Problem = Lines with the word "left" are the answer; copy each of them from the data below.

Recorded data
######

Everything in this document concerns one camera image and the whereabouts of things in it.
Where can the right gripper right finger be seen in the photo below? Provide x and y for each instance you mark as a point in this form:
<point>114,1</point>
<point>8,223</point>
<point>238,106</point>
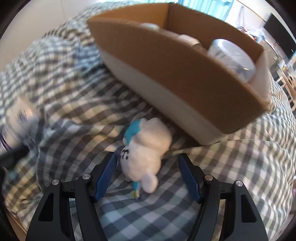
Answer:
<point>241,221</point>

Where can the brown cardboard box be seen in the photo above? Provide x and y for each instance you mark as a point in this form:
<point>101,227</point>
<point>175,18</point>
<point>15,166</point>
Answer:
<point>194,90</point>

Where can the black wall television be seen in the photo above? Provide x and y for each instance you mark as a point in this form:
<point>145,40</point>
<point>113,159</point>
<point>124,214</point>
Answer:
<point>280,35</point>

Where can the checkered bed quilt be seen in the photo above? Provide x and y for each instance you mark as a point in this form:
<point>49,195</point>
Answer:
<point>84,113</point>

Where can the white plush toy blue star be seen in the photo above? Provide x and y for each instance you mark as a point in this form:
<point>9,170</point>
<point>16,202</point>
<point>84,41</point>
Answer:
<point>145,141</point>

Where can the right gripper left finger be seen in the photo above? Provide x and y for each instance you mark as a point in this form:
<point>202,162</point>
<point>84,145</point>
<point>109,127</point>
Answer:
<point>52,218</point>

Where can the clear plastic jar blue label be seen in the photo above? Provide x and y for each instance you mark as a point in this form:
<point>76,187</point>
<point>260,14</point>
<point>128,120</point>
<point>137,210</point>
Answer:
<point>233,58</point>

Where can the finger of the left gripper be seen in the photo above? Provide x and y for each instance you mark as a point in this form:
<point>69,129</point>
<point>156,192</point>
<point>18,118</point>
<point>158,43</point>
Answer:
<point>13,156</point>

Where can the white cream tube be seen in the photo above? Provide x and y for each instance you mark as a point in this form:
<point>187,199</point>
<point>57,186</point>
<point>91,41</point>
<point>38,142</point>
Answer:
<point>19,120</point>

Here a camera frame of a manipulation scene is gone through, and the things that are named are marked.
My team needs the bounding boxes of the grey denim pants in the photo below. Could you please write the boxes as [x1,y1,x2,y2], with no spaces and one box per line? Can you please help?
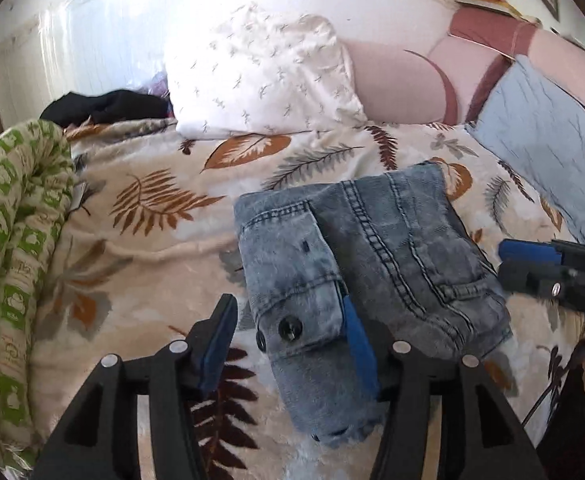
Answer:
[234,162,510,446]

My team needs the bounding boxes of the light blue pillow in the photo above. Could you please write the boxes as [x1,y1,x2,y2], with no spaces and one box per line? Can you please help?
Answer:
[469,55,585,244]

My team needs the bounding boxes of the leaf pattern bed blanket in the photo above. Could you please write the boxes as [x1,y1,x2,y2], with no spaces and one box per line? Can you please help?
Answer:
[2,120,585,479]

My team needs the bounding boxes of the pink headboard cushion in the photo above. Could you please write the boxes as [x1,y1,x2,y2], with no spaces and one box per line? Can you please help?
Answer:
[344,8,585,125]

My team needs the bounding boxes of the white quilt label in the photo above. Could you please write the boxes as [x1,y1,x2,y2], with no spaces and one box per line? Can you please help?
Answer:
[69,182,87,212]

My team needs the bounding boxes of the green white rolled quilt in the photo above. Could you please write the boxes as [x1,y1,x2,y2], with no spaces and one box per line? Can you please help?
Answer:
[0,120,76,479]

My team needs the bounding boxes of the black garment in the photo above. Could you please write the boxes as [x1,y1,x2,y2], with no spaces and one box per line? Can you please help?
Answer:
[40,90,169,128]

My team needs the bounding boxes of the white floral pillow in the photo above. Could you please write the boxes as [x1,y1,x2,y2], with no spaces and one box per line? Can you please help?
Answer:
[166,8,367,139]

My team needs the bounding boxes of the purple plastic bag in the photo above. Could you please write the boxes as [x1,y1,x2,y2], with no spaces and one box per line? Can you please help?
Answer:
[138,70,170,100]

######

Solution to this exercise =
Where can the right gripper left finger be seen in the photo above? Provide x and y for each instance you mark as a point in this form:
Where can the finger of the left gripper be seen in the photo above? Provide x and y for each instance you mark as a point in this form:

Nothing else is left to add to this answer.